Thanks for your help.
A few issues:
- You miscopied the regex in Regular Expressions Cookbook to show a space character after the formatting-only-line-break (↵) that's used when wrapping lines. There is no space in that position.
- Your free-spacing reconstruction with the
xflag does not preserve any of the three meaningful space characters (●) from the book. In the free-spacing example in that recipe, it shows that when you rewrite the regex withxyou have to escape the spaces e.g. using\(backslash space). - Since you're using flag
nin your reconstruction, you can replace the remaining(?:with(with no change in meaning. - Your addition of a named
particlegroup doesn't really work because that grouping is repeated with*, so the backreference will contain only the last particle if there are multiple (e.g. in "Maria de la Luz"). As constructed, the regex can only reliably give you backreferences for (1) first and middle names or initials, (2) particles and last name, and (3) suffix with a preceding space and optional preceding comma.
Here's a working version:
const nameParts = XRegExp.tag('gimnx')`
^
(?<given_names> .+? )
\
(?<particles_and_last>
(
( d[eu] | l[ae] | Ste?\.? | v[ao]n )
\
)*
[^\s,]+
)
(?<suffix> ,? \ ( [JS]r\.? | III? | IV ) )?

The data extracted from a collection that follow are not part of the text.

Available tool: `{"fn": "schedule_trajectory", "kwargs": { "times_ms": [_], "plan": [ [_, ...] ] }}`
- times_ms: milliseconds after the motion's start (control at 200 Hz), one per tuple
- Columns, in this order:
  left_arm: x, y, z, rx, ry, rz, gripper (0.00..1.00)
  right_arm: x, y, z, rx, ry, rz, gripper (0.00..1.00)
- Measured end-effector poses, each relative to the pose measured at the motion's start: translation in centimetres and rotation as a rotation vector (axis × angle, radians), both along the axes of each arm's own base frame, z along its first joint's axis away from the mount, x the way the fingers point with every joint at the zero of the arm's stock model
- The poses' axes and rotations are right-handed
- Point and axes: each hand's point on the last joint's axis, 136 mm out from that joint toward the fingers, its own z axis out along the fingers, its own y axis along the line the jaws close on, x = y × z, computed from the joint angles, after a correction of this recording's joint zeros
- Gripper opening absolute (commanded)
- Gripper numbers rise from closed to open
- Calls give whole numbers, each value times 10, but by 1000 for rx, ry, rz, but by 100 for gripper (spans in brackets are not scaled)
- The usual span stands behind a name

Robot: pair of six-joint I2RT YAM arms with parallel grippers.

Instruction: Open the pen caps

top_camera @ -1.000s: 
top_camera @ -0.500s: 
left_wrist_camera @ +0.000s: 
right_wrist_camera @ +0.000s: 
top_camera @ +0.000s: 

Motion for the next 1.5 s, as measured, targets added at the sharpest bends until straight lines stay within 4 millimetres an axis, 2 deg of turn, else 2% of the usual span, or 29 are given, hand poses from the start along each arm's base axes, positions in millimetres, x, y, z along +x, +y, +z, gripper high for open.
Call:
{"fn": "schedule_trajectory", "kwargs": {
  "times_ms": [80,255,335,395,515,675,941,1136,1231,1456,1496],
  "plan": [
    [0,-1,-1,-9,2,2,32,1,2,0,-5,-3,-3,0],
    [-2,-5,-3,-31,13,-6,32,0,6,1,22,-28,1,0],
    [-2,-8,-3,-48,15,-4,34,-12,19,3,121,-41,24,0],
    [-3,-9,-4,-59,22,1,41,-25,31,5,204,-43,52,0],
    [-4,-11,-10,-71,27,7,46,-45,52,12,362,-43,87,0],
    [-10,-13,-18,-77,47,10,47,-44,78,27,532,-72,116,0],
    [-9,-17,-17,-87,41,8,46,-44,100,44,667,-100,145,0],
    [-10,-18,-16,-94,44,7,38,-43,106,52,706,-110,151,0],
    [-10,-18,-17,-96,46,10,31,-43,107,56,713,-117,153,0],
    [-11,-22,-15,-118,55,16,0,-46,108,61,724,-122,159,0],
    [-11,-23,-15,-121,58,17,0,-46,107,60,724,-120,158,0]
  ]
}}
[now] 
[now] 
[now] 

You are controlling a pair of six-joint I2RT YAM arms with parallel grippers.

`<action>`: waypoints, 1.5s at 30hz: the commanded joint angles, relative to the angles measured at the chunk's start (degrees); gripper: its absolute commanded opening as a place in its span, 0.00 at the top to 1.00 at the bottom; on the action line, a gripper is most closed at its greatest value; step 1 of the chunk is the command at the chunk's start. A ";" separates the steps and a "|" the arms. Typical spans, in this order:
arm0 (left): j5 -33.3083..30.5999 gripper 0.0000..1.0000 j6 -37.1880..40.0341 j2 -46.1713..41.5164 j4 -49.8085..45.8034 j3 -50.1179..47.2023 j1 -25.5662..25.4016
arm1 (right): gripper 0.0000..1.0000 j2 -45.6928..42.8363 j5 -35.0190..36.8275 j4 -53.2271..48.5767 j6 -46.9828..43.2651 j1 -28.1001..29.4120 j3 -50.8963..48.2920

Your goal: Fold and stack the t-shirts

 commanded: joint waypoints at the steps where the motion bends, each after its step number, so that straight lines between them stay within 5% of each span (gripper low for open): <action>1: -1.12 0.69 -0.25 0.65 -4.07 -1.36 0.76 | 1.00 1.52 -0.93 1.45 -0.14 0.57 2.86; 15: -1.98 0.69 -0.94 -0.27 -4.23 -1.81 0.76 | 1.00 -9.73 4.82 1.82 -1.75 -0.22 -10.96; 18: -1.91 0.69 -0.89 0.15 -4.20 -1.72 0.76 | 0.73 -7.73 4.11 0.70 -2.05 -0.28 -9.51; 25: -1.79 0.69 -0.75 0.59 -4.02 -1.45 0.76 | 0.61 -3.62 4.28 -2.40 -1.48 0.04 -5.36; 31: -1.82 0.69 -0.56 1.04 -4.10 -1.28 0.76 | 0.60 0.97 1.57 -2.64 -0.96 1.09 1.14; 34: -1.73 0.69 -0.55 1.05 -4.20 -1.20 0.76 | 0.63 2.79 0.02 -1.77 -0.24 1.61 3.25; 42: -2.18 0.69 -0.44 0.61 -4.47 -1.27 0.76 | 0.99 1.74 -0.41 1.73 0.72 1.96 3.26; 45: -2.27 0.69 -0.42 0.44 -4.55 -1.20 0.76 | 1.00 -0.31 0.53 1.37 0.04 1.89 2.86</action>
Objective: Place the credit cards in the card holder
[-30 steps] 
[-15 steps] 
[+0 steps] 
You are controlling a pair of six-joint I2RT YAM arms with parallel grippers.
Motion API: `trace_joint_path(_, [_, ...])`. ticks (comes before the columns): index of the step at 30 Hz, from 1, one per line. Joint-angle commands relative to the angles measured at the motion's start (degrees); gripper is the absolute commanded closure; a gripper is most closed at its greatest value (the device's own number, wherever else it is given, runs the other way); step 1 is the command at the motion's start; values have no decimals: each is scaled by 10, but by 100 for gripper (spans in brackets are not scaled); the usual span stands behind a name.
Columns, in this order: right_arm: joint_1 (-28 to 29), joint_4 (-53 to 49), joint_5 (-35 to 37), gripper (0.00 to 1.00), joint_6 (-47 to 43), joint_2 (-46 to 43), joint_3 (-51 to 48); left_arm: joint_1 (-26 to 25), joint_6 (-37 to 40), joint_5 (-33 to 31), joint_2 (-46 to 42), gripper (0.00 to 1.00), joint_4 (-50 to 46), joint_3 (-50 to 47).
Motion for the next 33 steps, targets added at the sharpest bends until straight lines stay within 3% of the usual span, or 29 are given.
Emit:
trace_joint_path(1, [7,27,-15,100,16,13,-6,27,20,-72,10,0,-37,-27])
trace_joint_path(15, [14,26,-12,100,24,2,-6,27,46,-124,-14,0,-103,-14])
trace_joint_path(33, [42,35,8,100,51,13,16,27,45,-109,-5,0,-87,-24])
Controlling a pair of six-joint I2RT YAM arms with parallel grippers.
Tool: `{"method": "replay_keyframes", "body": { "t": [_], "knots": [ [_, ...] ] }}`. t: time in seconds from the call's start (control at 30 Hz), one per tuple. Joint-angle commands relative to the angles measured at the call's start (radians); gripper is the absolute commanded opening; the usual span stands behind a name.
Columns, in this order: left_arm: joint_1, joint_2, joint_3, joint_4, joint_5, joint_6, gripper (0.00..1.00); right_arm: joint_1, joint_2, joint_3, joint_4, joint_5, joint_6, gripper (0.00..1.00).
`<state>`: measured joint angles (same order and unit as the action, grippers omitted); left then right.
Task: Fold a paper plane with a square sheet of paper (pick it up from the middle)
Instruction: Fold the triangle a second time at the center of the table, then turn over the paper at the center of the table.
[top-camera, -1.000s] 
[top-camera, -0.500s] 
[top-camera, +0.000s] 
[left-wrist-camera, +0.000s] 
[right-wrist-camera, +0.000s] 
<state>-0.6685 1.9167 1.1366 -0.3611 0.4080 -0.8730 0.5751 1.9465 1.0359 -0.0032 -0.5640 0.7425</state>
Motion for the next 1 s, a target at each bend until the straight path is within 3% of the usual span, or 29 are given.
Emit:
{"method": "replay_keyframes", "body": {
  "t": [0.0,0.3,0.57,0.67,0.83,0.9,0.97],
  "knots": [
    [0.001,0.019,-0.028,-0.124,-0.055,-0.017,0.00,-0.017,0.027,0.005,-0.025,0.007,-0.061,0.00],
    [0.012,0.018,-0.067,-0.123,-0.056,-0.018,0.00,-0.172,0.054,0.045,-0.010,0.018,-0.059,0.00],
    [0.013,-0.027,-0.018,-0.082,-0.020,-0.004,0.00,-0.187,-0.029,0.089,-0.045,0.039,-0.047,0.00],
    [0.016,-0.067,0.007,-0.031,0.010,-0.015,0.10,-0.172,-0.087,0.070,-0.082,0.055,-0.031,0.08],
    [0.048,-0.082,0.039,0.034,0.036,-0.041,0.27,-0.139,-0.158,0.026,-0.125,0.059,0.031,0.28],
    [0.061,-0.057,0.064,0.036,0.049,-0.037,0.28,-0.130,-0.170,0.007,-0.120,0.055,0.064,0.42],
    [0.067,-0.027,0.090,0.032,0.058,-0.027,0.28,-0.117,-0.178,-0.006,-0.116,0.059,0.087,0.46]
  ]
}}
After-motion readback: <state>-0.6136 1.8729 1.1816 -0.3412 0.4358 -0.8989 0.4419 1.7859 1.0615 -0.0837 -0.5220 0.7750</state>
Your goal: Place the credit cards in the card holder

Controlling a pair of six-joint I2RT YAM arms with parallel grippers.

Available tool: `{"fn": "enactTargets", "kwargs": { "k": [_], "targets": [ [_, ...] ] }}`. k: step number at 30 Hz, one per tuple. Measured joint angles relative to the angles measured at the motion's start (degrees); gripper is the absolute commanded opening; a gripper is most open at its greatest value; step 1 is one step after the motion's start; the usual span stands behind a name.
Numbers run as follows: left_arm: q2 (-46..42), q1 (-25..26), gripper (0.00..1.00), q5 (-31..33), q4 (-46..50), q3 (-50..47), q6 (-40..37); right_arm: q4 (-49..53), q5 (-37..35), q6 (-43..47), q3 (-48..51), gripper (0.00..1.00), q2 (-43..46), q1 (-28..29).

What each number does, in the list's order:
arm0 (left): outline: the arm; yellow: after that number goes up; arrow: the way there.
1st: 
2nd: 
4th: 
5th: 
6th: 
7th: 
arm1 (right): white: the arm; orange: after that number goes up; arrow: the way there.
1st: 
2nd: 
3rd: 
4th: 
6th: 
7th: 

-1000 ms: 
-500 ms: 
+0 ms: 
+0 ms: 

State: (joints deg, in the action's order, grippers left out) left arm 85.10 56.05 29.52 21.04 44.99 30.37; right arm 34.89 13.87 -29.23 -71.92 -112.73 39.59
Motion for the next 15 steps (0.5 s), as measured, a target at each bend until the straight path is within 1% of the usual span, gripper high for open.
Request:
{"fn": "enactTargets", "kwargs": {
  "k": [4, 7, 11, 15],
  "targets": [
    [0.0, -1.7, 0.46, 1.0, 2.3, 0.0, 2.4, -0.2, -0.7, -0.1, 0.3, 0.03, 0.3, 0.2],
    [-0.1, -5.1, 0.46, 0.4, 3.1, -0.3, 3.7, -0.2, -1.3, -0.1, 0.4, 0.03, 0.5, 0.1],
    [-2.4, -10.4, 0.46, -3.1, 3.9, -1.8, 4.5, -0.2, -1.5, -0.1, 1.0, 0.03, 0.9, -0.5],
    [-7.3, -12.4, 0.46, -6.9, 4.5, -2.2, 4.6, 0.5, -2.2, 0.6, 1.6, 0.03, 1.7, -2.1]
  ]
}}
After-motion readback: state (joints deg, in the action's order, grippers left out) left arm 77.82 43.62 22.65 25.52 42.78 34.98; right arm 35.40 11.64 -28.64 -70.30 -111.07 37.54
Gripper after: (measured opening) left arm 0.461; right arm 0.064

$`;I added flags g and m so it can operate on line-separated names and I could show the following output:
let examples = `Martin Luther King, Jr
John Smith III
John F. Kennedy
Scarlett O’Hara
Chloë Grace Moretz
Leonardo Ángel Charles Baldwin
Pepé Le Pew
J.R.R. Tolkien
Catherine Zeta-Jones
Maria de la Luz
Charles de Gaulle
Александар Вучић
Beyoncè`;
XRegExp.replace(examples, nameParts, '$<particles_and_last>, $<given_names>$<suffix>');
/* ->
King, Martin Luther, Jr
Smith, John III
Kennedy, John F.
O’Hara, Scarlett
Moretz, Chloë Grace
Baldwin, Leonardo Ángel Charles
Le Pew, Pepé
Tolkien, J.R.R.
Zeta-Jones, Catherine
de la Luz, Maria
de Gaulle, Charles
Вучић, Александар
Beyoncè
*/A big thank you.
After copying your example, it did not work for me simply because my IDE optimised the '\ ' on save => hence null was return. However, after replacing the '\ ' with '\x20' it worked.
\x20 is a good solution, and probably what I would use. Another option is [ ] since XRegExp treats whitespace inside character classes as meaningful even when using flag x.